Discover examples of how open data on education can be used to analyse and address the difference in education quality

The quality of education varies on a global, national, and regional scale. Government administrations and schools publishing information on education enable citizens, policymakers, researchers, and teachers to analyse and compare these data and make informed decisions

An example of this is the portal from the World Bank, Education Statistics (EdStats),which publishes worldwide education data on topics such as access, policy, learning and expenditures. It also provides tools, like EdStat StatPlanet, a visualization and mapping tool which allows users to create interactive maps and graphs based on educational statistical data. Another tool is the System Approach for Better Education Results (SABER), which evaluates the quality of education policies around the world. Through the tool, countries can benchmark themselves against others to identify opportunities for further development. For instance,  Kosovo can be compared with six neighbouring European countries concerning Early Childhood Development. 

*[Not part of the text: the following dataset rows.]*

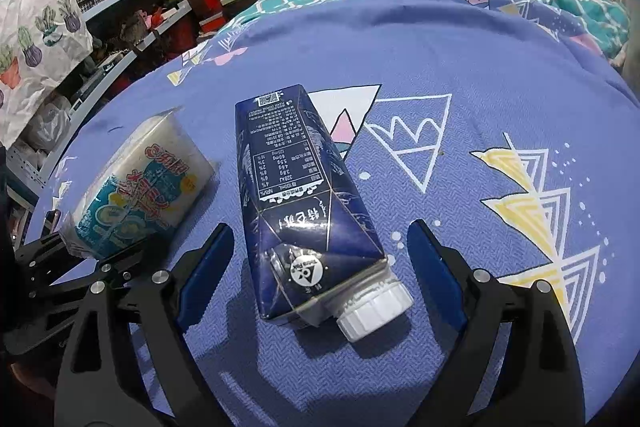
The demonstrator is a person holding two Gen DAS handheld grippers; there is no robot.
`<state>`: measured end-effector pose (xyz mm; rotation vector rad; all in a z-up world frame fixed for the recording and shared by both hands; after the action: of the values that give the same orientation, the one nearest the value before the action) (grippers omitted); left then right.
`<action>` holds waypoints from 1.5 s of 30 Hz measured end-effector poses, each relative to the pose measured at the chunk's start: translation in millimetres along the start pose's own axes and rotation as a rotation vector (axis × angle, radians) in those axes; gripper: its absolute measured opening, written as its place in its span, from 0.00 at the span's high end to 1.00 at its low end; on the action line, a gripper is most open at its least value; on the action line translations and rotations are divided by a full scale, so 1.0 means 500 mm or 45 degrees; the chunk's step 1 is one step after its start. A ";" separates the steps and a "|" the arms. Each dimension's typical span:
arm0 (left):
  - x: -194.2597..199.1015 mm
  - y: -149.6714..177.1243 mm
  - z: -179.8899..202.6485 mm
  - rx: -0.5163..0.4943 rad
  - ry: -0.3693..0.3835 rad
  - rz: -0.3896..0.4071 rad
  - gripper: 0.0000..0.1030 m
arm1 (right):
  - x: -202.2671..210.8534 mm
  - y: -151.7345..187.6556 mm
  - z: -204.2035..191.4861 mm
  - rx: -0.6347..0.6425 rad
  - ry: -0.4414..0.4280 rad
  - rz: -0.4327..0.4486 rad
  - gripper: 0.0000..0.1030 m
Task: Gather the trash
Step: 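Hold the tissue pack in the left gripper while the right gripper grasps the blue milk carton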
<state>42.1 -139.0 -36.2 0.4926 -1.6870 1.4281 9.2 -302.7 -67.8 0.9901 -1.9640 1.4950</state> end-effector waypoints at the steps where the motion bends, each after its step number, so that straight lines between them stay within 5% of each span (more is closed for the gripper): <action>1: 0.000 0.000 0.001 -0.001 0.000 0.000 0.68 | 0.000 0.000 -0.002 0.002 0.004 -0.001 0.15; 15: -0.001 -0.002 -0.002 0.006 -0.011 0.002 0.67 | -0.001 0.001 -0.003 0.011 0.015 -0.005 0.15; 25: 0.007 -0.003 -0.074 0.238 -0.119 0.012 0.67 | -0.001 0.003 -0.004 0.015 0.022 -0.007 0.15; 31: 0.009 -0.002 -0.082 0.246 -0.137 0.012 0.55 | -0.001 0.003 -0.004 0.015 0.022 -0.007 0.15; 45: 0.008 -0.001 -0.090 0.257 -0.131 0.012 0.52 | 0.000 0.004 -0.005 0.015 0.023 -0.008 0.15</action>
<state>56.1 -96.0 -33.1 0.6801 -1.6341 1.6133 7.8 -299.9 -68.2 0.9835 -1.9402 1.5090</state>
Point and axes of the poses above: each gripper's, at about its wrist camera, not at the fingertips, and x roughly against the way its jaws point, z to its right, y to its underside, the point moved 4 cm from there along -x, roughly the way its jaws point, and after that the axes turned 5 degrees about -y, right-handed, at the moved point
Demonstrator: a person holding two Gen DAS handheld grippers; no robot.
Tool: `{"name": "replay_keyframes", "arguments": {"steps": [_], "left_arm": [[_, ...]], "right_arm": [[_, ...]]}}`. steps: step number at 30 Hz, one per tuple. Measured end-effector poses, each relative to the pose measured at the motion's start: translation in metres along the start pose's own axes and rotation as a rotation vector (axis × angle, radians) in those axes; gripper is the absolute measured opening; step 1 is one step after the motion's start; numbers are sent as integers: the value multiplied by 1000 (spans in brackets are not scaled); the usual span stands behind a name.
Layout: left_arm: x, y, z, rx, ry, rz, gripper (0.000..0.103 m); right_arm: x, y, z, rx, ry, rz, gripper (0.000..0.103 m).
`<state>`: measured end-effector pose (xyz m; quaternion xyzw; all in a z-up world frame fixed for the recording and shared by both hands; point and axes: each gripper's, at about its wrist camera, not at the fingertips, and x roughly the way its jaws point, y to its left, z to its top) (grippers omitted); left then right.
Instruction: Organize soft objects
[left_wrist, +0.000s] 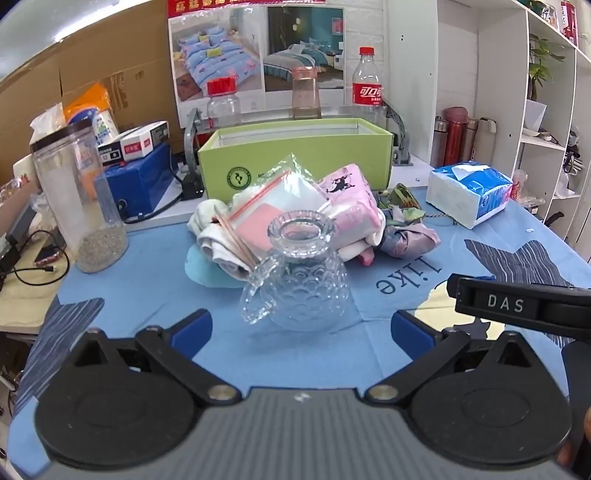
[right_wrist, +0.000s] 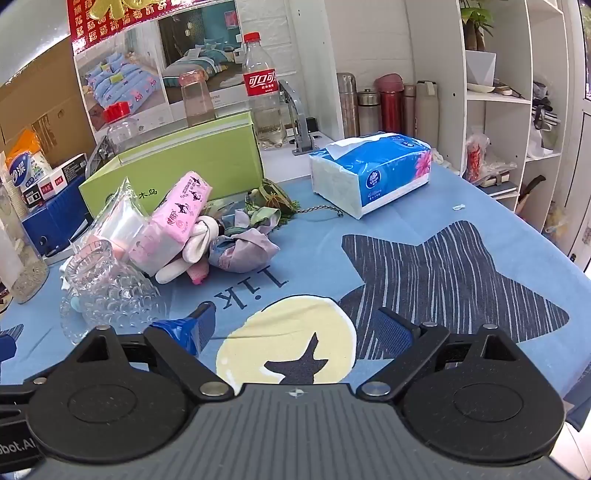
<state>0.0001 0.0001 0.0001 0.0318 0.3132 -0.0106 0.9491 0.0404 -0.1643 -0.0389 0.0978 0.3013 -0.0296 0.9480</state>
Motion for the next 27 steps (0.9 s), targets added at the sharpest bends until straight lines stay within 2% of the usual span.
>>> {"name": "replay_keyframes", "arguments": {"steps": [13, 27], "left_arm": [[-2, 1, 1, -8, -7, -29, 103], [2, 0, 1, 3, 4, -23, 103]], "right_arm": [[-1, 0, 0, 1, -4, -4, 80], [-1, -1, 1, 0, -6, -7, 80]]}}
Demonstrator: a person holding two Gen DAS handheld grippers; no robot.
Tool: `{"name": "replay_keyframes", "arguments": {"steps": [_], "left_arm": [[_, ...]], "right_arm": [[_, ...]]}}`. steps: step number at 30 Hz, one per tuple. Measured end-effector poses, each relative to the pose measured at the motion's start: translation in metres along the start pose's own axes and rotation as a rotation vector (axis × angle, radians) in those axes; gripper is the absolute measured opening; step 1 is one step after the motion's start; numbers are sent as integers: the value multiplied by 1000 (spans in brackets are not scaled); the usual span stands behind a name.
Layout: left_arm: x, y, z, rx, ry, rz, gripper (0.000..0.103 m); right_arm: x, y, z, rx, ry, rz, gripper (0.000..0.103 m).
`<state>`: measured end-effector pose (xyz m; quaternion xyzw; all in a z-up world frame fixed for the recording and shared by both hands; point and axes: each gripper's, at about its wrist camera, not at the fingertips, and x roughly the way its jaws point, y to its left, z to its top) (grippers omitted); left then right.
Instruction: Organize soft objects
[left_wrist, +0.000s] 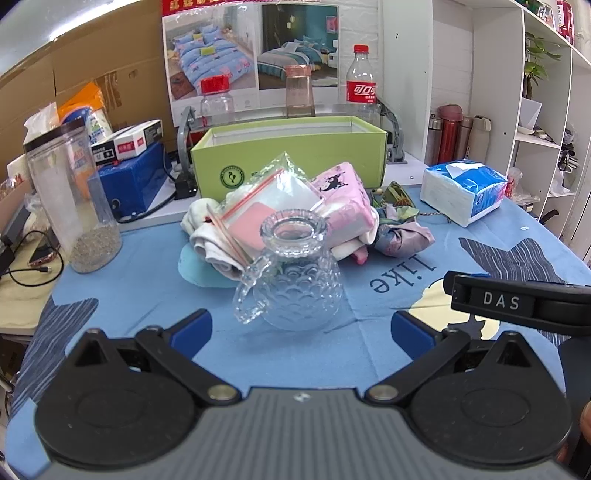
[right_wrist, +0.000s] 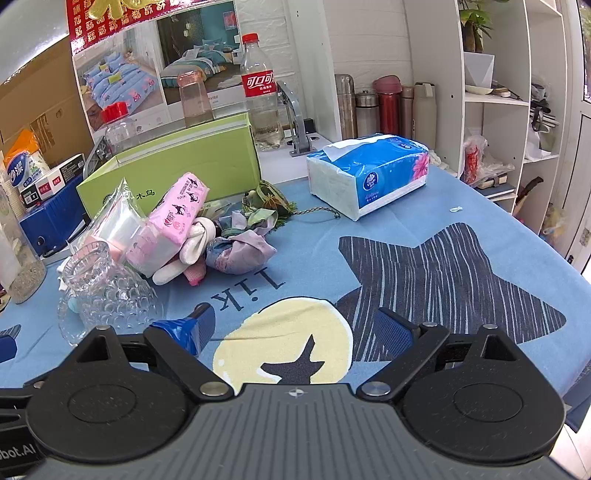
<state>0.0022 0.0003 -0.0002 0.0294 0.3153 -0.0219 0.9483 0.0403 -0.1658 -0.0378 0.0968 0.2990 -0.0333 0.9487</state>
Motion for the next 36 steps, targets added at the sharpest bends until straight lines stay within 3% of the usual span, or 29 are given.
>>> {"name": "replay_keyframes", "arguments": {"steps": [36], "left_arm": [[5, 2, -2, -10, 24, -7, 103]], "right_arm": [[3, 3, -2, -17, 9, -5, 80]]}}
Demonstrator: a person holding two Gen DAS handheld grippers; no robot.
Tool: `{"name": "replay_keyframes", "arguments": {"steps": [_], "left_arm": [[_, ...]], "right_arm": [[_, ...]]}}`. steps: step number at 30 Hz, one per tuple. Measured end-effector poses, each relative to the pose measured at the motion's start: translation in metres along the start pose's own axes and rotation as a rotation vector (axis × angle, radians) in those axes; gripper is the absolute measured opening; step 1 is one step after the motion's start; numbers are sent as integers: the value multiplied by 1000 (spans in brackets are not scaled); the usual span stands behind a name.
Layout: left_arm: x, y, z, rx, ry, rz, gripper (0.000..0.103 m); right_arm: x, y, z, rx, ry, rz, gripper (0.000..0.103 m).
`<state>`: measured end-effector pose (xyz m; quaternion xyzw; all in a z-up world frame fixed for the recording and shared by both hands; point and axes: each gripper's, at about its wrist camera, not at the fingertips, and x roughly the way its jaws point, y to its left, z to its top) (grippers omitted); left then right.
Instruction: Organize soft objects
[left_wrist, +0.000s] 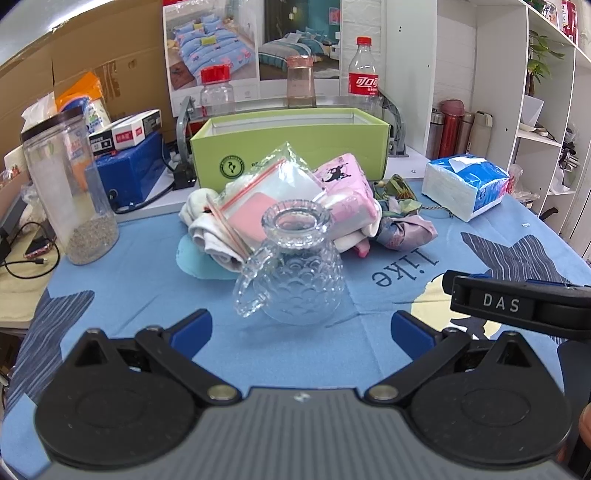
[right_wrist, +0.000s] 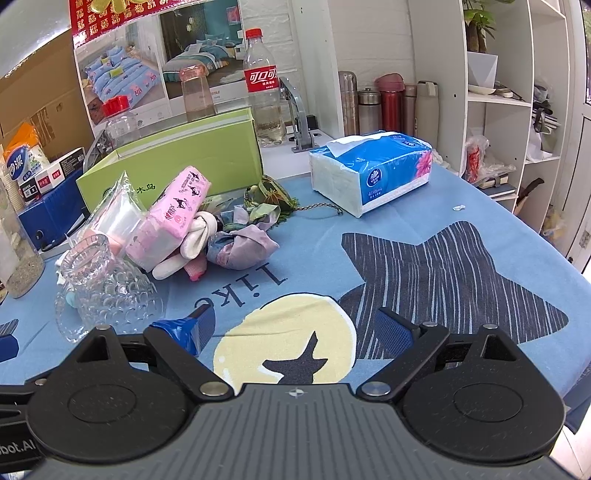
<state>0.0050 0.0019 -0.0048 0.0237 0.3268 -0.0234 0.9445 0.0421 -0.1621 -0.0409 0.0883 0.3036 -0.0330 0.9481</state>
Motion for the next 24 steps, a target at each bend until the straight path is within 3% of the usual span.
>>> {"name": "replay_keyframes", "arguments": {"steps": [8, 24], "left_arm": [[-7, 4, 4, -9, -10, -8, 103], [8, 36, 48, -61, -8, 38, 103]], "right_arm": [[1, 2, 0, -5, 3, -2, 80], [22, 17, 34, -9, 7, -14, 80]]}}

In addition to global projects, local initiatives can also be initiated. For example, the Dutch Ministry of Education, Culture and Science provides a compensation fee for primary schools based on general characteristics such as the number of students per school. To address regional differences, the dashboard POcket was created to combine important regional information into a clear visual overview. This dashboard uses several open datasets from DUO (e.g., student numbers, addresses of competent authorities and financial tables) and CBS (data on the socio-economic context of the region) to provide local insights, such as the percentage of children below the poverty line. This allows the Dutch Ministry of Education, Culture and Science to make fair decisions regarding the distribution of compensation fees.